:: Try it ::
Return the exact lines spanning from the line with "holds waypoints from" through the last line of the entries, boundaries included, and no others.

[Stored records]
= Beginning of Section =

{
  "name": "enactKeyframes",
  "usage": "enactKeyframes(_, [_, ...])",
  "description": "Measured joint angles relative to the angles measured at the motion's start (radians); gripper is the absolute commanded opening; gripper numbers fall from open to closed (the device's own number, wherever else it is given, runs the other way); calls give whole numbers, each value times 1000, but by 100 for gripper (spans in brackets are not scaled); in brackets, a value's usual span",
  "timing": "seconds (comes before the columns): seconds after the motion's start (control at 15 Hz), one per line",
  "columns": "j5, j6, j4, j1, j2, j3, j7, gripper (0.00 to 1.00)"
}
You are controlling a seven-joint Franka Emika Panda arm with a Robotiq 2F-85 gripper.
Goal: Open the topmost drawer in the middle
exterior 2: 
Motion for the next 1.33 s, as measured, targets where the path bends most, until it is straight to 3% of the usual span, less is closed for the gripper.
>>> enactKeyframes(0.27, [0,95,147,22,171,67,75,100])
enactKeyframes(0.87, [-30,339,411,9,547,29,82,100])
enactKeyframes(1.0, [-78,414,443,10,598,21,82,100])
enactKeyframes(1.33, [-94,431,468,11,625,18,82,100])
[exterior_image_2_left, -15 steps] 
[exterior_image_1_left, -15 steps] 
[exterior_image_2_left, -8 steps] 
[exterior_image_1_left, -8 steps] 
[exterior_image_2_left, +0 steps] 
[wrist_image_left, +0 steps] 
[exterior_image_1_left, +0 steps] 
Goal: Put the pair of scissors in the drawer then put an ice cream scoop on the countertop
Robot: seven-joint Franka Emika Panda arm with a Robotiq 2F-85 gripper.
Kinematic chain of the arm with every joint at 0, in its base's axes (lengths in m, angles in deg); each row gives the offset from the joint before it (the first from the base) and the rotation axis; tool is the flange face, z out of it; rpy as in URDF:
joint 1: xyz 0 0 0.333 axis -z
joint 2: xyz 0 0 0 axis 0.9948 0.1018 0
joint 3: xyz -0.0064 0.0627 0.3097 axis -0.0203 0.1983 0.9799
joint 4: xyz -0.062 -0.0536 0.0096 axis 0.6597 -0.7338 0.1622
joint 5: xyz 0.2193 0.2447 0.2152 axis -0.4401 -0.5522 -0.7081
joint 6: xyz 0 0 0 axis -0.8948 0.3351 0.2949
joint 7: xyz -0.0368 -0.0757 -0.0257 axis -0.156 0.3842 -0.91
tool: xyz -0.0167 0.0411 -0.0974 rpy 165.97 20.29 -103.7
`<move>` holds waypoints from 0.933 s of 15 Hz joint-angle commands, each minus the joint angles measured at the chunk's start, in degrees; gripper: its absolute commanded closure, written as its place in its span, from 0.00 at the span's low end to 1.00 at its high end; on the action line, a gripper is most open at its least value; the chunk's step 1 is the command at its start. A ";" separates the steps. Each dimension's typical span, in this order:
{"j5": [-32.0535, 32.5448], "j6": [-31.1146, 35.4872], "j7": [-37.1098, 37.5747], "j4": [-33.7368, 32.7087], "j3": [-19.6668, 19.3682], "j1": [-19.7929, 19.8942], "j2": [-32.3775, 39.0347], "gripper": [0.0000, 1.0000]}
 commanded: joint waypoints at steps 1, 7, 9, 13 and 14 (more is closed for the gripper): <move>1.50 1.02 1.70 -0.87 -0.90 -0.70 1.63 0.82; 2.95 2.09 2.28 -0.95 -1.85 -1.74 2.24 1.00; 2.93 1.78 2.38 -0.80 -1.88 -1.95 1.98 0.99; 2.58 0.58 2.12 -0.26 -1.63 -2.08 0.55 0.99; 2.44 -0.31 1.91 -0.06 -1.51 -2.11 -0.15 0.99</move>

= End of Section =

:: Output ::
`<move>` holds waypoints from 0.933 s of 15 Hz joint-angle commands, each minus the joint angles measured at the chunk's start, in degrees; gripper: its absolute commanded closure, written as its place in its span, from 0.00 at the span's low end to 1.00 at its high end; on the action line, a gripper is most open at its least value; the chunk's step 1 is the command at its start. A ";" separates the steps. Each dimension's typical span, in this order:
{"j5": [-32.0535, 32.5448], "j6": [-31.1146, 35.4872], "j7": [-37.1098, 37.5747], "j4": [-33.7368, 32.7087], "j3": [-19.6668, 19.3682], "j1": [-19.7929, 19.8942], "j2": [-32.3775, 39.0347], "gripper": [0.0000, 1.0000]}
 commanded: joint waypoints at steps 1, 7, 9, 13 and 14 (more is closed for the gripper): <move>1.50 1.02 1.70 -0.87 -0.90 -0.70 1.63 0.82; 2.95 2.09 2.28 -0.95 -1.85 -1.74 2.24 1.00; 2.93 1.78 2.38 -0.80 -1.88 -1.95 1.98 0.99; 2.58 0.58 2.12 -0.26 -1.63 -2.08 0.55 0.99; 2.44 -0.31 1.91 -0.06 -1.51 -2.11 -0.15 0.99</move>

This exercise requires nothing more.